Die Sanierungs- und Heizungstauschquoten sind durch die Stadt nur indirekt beeinflussbar, weil der größte Teil der Gebäude in Privatbesitz ist. Für die Hausbesitzer*innen sind energetische Sanierung und Heizungstausch in vielen Fällen eine größere Investition. Die staatliche Förderung, die man dafür erhalten kann, ist begrenzt. Sie beträgt aktuell bei energetischen Sanierungsmaßnahmen 15 bis 20% (was unzureichend ist) und beim Heizungstausch 30 bis maximal 70%. D.h. in den meisten Fällen muss ein größerer Teil der Investitionssumme selbst aufgebracht werden.
Die selbst zu tragenden Kosten dürfen niemanden finanziell überfordern. Geschützt werden müssen nicht nur Eigentümer*innen mit wenig Geld (insbesondere auch Ältere, die Probleme haben, noch ein länger laufendes Darlehen zu bekommen, und bei denen fraglich ist, ob ihnen eine Amortisation in 10 Jahren noch etwas nützt), sondern auch die Mieter*innen. Die müssen Sanierung und Heizungstausch zwar nicht selbst bezahlen. Sie sind aber die Hauptbetroffenen steigender Heizkosten, und sie können durch die gesetzlich mögliche Modernisierungsumlage für Sanierung und Heizungstausch mit zur Kasse gebeten werden, auch wenn sie auf die Entscheidung über die Durchführung selbst keinen Einfluss haben.
- Förderprogramme müssen generell einkommensabhängig sein. Zumindest müsste es bei allen Maßnahmen (nicht nur beim Heizungstausch) Zuschläge für Menschen mit geringem Einkommen geben.
- Quartierssanierungen müssen vorrangig in benachteiligten Stadtteilen mit niedrigem Durchschnittseinkommen durchgeführt werden.
- Eigentümer*innen mit geringem Einkommen müssen zinsvergünstigte KfW-Überbrückungs- und Ergänzungsdarlehen (unabhängig von der Kooperationswilligkeit der Banken) bekommen.
- Um zu verhindern, dass die Vermietenden das Problem aussitzen, indem sie einfach nichts tun und die Mieter*innen mit den steigenden Erdgaspreisen alleinlassen, sollten die CO2-Kosten von den Vermietenden alleine getragen werden und Mietenden die Möglichkeit gegeben werden, bei unterlassenen Investitionen die Miete zu mindern.

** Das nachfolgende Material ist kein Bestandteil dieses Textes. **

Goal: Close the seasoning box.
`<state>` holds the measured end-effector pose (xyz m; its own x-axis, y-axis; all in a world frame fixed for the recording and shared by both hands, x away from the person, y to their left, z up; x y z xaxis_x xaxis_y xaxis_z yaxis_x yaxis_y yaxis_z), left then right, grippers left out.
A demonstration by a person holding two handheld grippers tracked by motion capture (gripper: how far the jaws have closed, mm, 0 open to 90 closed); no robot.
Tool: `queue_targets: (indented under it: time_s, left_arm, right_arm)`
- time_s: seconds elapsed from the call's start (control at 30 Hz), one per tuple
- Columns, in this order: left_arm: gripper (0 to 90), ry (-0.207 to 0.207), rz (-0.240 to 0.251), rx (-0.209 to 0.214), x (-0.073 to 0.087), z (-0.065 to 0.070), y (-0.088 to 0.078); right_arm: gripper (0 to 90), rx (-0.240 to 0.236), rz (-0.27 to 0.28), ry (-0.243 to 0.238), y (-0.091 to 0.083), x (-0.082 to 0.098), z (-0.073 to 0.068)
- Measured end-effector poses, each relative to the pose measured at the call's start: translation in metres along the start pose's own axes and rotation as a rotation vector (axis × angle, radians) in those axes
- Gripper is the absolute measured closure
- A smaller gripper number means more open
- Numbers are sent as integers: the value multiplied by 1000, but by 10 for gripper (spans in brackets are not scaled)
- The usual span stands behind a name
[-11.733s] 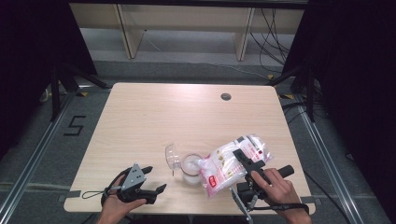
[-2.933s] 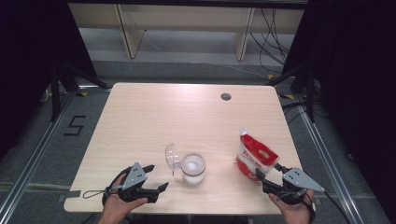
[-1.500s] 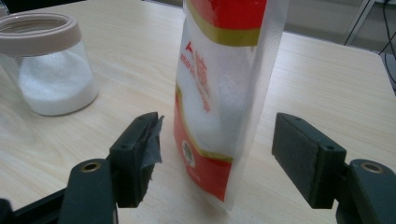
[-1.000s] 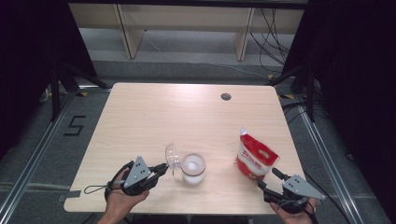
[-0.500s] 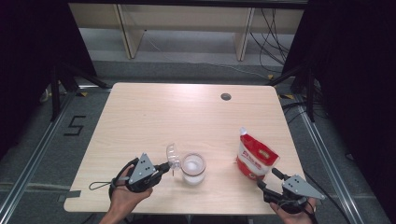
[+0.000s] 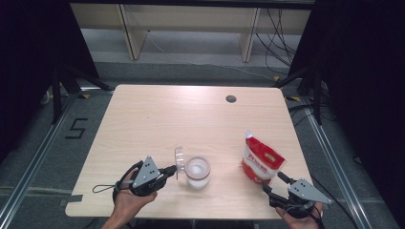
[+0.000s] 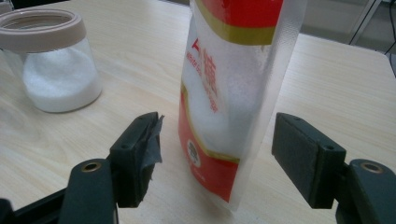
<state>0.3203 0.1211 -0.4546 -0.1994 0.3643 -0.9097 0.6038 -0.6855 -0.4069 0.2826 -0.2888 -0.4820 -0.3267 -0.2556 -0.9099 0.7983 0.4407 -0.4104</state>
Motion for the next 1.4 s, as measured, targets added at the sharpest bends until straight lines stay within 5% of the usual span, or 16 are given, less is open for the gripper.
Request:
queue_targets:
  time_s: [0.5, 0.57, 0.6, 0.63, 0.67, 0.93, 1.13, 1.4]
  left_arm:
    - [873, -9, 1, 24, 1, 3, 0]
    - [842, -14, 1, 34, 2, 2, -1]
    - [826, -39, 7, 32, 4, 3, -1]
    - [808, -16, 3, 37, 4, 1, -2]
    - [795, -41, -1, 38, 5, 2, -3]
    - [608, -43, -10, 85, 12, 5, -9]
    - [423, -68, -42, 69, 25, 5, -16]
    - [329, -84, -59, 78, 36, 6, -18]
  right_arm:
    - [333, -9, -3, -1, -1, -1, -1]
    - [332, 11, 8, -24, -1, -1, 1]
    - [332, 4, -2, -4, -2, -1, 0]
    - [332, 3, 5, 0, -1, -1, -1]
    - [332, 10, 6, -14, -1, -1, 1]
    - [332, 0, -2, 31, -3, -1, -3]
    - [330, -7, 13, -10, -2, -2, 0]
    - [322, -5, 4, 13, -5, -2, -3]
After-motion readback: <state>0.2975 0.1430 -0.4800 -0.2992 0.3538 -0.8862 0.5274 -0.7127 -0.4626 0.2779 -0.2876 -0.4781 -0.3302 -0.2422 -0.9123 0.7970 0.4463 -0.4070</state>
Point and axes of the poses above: each handheld gripper's, and its own axes: y roughly forward along the jaws, x roughly out of its underside, z roughly to its right, the point moved 2 cm from there along y, roughly forward along the jaws, and after that the axes turned 1 degree about -y, right-handed, at the moved point
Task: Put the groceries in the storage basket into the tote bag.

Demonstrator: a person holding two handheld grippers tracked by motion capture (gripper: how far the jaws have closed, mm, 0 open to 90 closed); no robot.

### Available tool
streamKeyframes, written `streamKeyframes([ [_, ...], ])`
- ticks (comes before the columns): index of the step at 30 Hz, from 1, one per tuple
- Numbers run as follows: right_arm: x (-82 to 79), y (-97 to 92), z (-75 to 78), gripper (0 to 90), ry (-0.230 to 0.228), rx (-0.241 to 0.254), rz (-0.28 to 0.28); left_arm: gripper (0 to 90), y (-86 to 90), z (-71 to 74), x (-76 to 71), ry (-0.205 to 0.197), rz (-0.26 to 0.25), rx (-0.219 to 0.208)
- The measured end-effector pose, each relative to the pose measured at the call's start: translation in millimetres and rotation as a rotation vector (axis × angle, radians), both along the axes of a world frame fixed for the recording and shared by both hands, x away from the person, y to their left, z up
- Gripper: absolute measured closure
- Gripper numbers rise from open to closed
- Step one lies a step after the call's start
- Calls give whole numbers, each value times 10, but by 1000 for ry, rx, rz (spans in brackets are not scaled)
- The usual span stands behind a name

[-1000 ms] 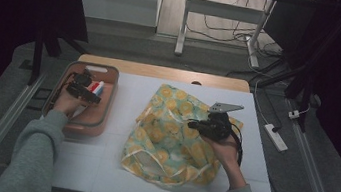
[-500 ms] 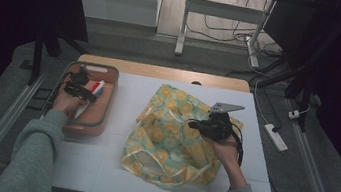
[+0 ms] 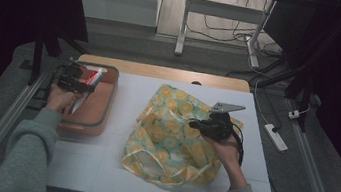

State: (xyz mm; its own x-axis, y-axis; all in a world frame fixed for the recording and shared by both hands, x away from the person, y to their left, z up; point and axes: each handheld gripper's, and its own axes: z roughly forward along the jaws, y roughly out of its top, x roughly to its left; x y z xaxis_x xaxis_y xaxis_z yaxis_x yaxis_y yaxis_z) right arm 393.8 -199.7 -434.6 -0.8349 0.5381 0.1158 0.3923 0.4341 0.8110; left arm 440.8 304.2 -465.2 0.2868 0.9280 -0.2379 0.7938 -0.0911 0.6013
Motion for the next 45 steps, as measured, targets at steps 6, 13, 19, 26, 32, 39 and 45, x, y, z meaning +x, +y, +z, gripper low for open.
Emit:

- Wenn eine Sanierung und/oder ein Heizungstausch durchgeführt wird, dürfen die Warmmieten danach nicht höher sein als davor. Ein Positiv-Anreiz dafür wäre ein Förderangebot an Vermietende, das an eine Mietpreisbindung gekoppelt ist.
Die meisten Förderinstrumente und auch das Mietrecht sind Bundesangelegenheiten, und die Forderungen richten sich insofern primär an die Bundesregierung. Die Stadt wird die Mängel der bundesweiten Politik auch nicht mit ihren immer geringeren eigenen Mitteln ausgleichen können. Trotzdem müssen diese Punkte auch bei den Vergabekriterien und -Bedingungen für kommunale Förderprogramme und bei der Nutzung rechtlicher Einwirkungsmöglichkeiten der Stadt beachtet werden. Wenn mit dem gekürzten Klimafonds überhaupt noch irgendwas bewegt werden soll, darf das Geld nicht mit der Gießkanne ausgeschüttet werden, sondern muss gezielt eingesetzt werden. Es geht da nicht nur allgemein um soziale Gerechtigkeit, sondern auch um die Akzeptanz für die Wärmewende.